── Supplied information

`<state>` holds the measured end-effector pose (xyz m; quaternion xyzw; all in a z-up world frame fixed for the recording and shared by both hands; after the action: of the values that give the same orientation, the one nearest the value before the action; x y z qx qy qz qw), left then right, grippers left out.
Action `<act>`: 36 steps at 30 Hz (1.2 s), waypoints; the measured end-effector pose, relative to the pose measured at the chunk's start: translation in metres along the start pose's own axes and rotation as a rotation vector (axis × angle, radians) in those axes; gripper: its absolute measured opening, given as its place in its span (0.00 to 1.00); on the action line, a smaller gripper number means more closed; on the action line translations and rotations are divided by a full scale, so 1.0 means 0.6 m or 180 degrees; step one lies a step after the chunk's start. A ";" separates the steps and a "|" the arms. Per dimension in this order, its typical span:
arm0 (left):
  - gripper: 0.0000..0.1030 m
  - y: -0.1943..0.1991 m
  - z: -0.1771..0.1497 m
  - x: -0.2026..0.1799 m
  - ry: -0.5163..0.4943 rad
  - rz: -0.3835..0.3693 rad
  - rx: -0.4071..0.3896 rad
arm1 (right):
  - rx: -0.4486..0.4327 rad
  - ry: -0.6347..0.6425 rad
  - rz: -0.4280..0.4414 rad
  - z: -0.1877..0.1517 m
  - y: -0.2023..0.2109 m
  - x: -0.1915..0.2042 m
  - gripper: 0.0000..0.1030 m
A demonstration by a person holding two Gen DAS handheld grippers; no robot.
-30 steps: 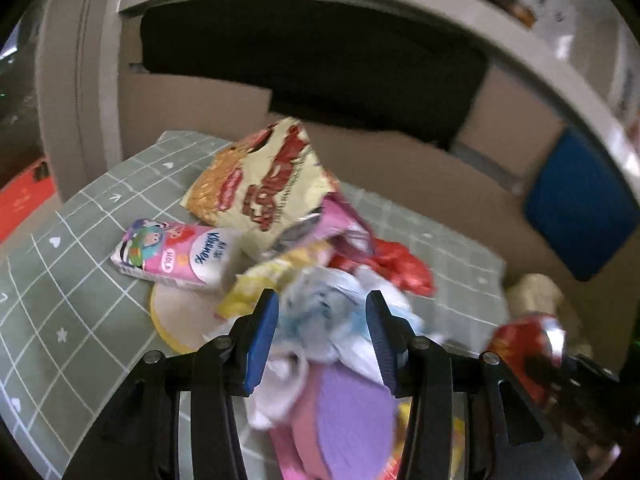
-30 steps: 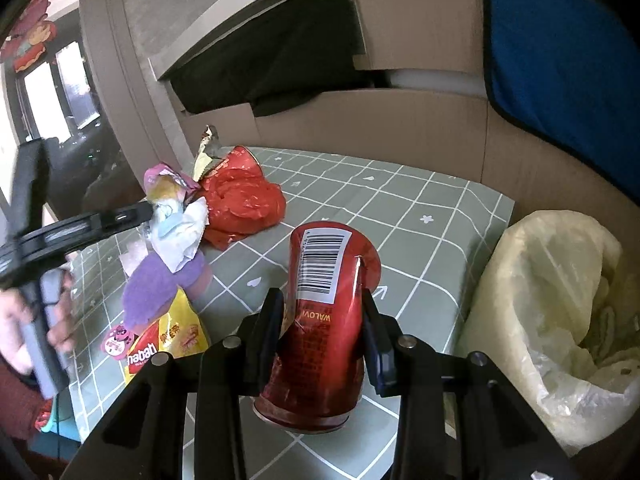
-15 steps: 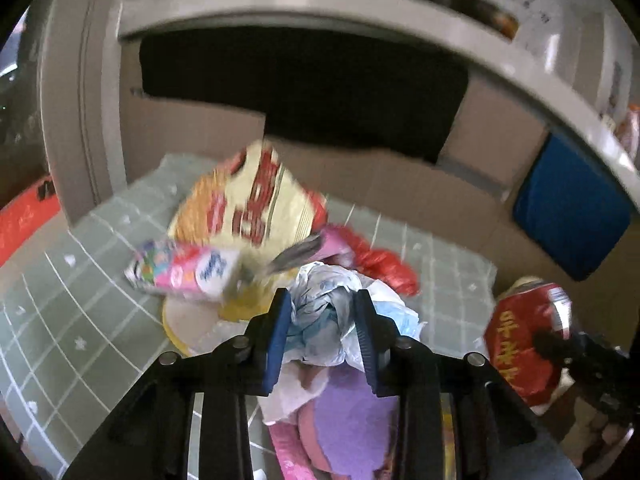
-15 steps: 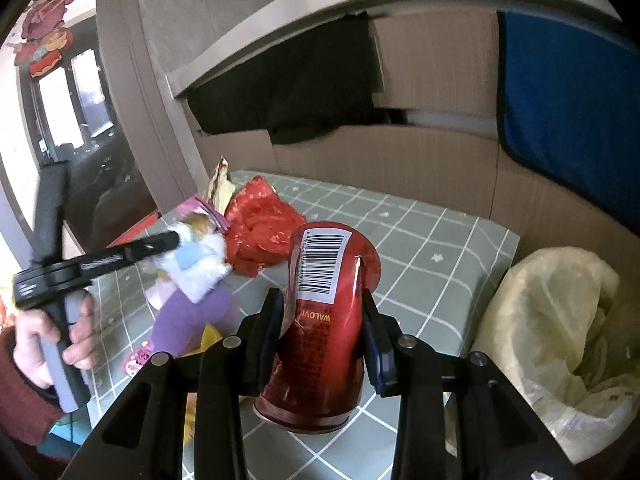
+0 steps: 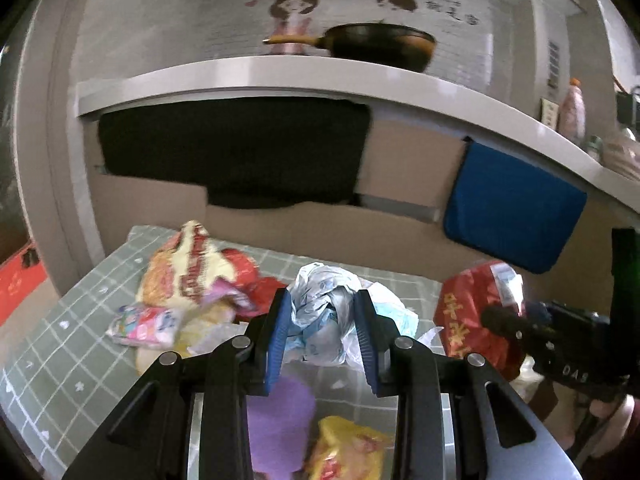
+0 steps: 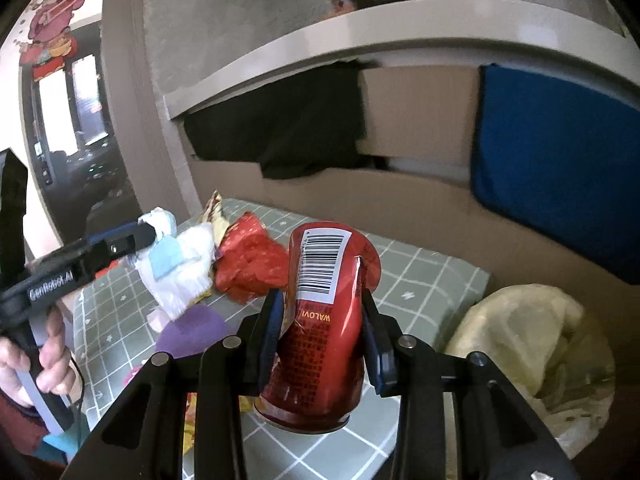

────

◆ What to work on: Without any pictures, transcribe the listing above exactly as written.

◆ Worked solution:
`<state>` holds the measured end-effector pose (xyz m; quaternion xyzw; all in a z-up world frame fixed for the recording and shared by both hands; after the action: of the values that give the same orientation, the one nearest the value before the action; x y z qx qy qz qw), left then right, grippers left out.
Action `<act>`: 36 steps at 30 Hz (1.2 s), waypoints; the measured end-effector pose, relative to the pose measured at the chunk's start: translation in metres along the start pose's own axes and rotation as a rotation vector (axis × angle, radians) in those axes; gripper: its absolute measured opening, given as its place in its span (0.00 to 1.00); on the action line, a smaller gripper number means more closed; on the action line translations and rotations are divided by a full scale, so 1.0 means 0.6 m or 180 degrees; step one lies a step after the chunk's start. A ";" separates the steps and a "|" the arms. Per dimension in this order, its typical span:
arm0 (left):
  - gripper: 0.0000..0.1030 m
  - y: -0.1943..0.1991 m
  - z: -0.1771..0.1497 m
  - x: -0.2026..0.1799 m
  - ry: -0.5163..0.4943 rad
  - rz: -0.3835..0.3693 rad
  - rx: -0.4071..0.3896 rad
arm1 (right):
  - rx: -0.4486..0.4327 rad
  - ry: -0.6347..0.6425 rad
  - rz: -0.4280..0.4414 rad
  - z: -0.1877..0.1517 m
  - y: -0.2023..0.2109 m
  - x: -0.1915..0.2042 m
  - gripper: 0.0000..0.1030 m
A demonstration by a person holding two Gen DAS handheld grippers; no robot.
-30 steps: 
-30 steps: 
-15 steps: 
-15 steps: 
+0 steps: 
+0 steps: 

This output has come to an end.